Eva conta que, a partir desse momento, ela e Marta passaram a conviver muito proximamente e compartilharam a luta docente com uma proposta de mudança do currículo imposto pela ditadura. “Nessa gestão de Fábio Bruno, mudamos as imposições da ditadura militar, implantamos filosofia e sociologia nas escolas; implantamos tempo para planejamento; enfim, implantamos uma série de medidas para melhorar a qualidade da educação e, além disso, houve uma implantação da Carreira do Magistério. Também conseguimos ampliar o valor do salário dos professores. Houve todo um rol de conquistas do ponto de vista de carreira e de salário dos professores. Marta Cintra teve uma participação preponderante e muito grande em tudo isso como chefe de gabinete pós-ditadura militar”.
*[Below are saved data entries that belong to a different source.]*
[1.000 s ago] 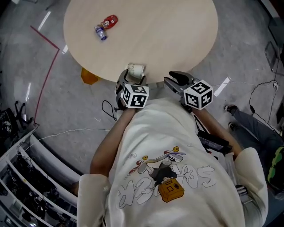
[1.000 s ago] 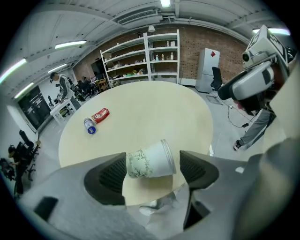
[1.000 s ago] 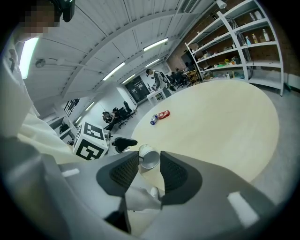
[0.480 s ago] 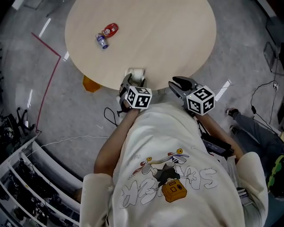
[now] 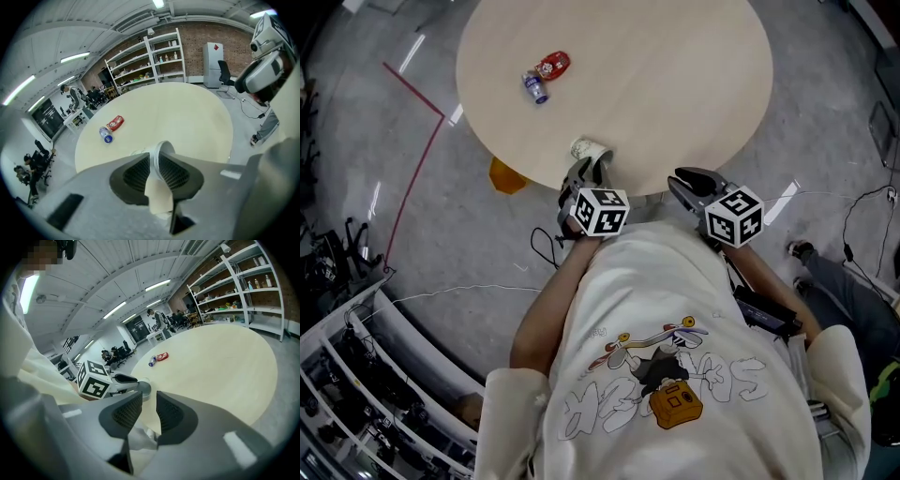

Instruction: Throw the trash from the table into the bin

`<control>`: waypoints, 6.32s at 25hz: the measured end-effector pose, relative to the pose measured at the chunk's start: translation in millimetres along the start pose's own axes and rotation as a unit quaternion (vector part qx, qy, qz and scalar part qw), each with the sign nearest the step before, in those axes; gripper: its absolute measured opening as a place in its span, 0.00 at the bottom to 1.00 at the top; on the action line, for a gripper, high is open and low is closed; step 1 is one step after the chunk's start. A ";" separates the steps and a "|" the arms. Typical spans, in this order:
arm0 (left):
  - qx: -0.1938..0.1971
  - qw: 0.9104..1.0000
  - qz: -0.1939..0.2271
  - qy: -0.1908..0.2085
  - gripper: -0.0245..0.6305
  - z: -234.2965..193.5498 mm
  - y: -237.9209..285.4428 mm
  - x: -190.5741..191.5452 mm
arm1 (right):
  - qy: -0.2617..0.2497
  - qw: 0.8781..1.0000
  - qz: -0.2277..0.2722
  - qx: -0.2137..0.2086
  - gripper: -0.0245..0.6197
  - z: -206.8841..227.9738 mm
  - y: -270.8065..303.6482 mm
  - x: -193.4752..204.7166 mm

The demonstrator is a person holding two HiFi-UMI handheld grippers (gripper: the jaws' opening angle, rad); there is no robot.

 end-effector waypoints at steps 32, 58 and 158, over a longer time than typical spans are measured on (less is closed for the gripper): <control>-0.023 0.970 0.045 -0.237 0.07 -61.3 -88.5 15.4 | -0.027 0.997 -0.033 -0.057 0.05 -61.8 43.1 -24.5; -0.045 0.938 0.082 -0.334 0.07 -261.6 -132.6 112.3 | -0.103 0.985 -0.081 -0.115 0.05 -213.0 221.0 -39.4; -0.092 0.882 0.079 -0.456 0.05 -318.9 -123.9 215.1 | -0.161 0.970 -0.116 -0.143 0.05 -287.9 393.1 16.9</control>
Point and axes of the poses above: the fingertips, and each gripper's own axes: y forward along the fingers, z to its right, x out of its underside, the point moved 1 cm from there along -y, backward along the fingers, and after that the axes turned 9 degrees about z, right-handed, at the moved point
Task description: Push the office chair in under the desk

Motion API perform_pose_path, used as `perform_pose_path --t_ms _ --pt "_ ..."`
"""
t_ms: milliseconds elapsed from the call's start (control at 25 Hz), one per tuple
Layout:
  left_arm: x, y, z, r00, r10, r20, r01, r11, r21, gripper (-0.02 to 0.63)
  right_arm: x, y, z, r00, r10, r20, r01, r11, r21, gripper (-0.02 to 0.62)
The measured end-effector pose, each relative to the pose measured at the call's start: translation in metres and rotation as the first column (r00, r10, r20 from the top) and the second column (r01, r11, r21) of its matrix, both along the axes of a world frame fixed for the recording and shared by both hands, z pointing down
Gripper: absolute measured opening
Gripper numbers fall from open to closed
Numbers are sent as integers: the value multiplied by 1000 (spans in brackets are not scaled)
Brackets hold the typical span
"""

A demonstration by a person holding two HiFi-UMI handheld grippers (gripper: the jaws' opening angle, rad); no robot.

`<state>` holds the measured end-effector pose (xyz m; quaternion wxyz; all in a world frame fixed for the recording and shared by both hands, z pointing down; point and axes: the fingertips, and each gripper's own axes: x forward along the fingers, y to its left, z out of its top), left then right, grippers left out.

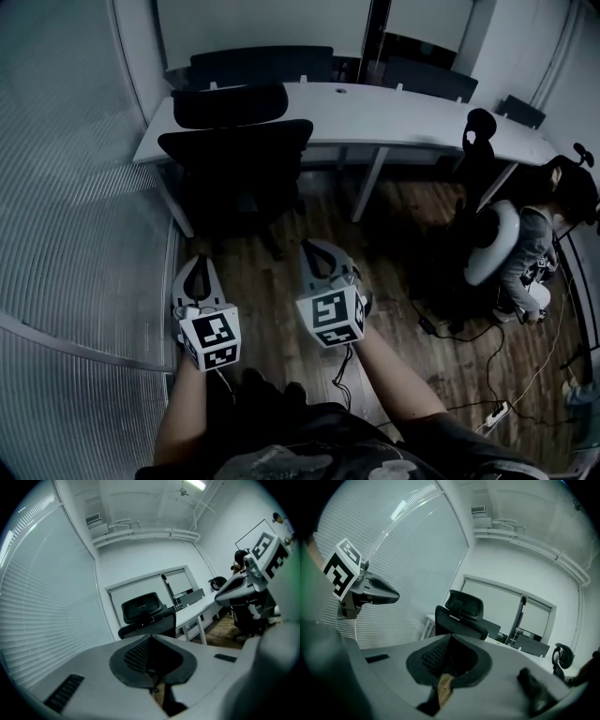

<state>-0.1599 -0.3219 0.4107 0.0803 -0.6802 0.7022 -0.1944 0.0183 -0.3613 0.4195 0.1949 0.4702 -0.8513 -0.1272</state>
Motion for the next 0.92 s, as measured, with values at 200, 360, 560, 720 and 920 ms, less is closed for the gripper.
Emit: perform_pose_path --t_ms 200,360,560,720,920 --pt "8 7 -4 1000 26 4 -26 1000 9 23 1 13 -3 1000 -4 -11 4 1000 -5 21" --pt "11 11 -4 998 54 -18 -54 999 8 23 -4 22 -5 1000 5 -22 -5 1000 -7 21" --pt "5 38 -5 996 83 -33 -83 997 3 21 -15 53 -9 999 16 -33 -16 1000 -2 21" --pt "-8 69 -13 994 98 -41 -97 995 14 21 -27 86 -12 999 24 -47 -24 1000 -1 21" --pt "-23 120 -20 993 109 -54 -109 994 10 21 -40 137 -14 998 28 -56 -29 999 -14 21"
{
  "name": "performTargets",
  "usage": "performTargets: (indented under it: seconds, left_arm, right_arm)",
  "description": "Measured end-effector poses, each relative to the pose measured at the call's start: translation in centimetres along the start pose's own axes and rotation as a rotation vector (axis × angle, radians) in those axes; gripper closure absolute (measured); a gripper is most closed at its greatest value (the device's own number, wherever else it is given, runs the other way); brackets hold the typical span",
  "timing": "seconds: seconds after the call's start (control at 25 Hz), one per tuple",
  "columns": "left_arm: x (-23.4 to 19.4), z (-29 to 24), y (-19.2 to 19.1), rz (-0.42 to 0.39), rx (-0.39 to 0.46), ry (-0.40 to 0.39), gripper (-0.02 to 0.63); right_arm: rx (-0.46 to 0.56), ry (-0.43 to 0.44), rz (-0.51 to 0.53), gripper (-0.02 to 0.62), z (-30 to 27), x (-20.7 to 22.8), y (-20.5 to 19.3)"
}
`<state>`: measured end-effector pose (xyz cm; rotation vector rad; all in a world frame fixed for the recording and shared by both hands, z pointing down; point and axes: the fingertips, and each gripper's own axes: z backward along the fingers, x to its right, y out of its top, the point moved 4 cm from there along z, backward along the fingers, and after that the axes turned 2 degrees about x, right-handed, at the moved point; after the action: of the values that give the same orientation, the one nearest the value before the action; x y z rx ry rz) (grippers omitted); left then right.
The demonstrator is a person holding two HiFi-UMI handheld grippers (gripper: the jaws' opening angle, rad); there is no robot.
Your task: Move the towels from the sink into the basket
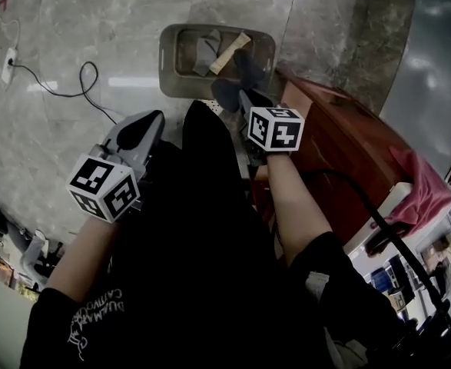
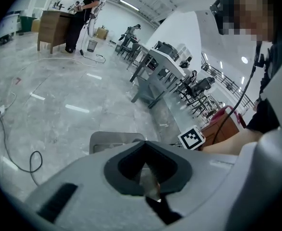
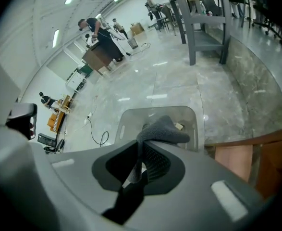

Eva lamenta a morte da amiga e diz que havia, entre elas, uma identificação de propostas e de propósitos. Assim com Eva, Aurélio e Rejane Pitanga, a diretoria colegiada do Sinpro-DF se sente órfã com a partida da amiga, companheira, pensadora da educação, ativista do movimento sindical e, sobretudo, professora Maria Marta Cintra. O Sinpro se solidariza com a família e abraça fraternalmente Isabella Cintra, sua filha, professora da rede pública, sindicalizada e atuante na nossa entidade.
Professora Maria Marta Cintra, presente!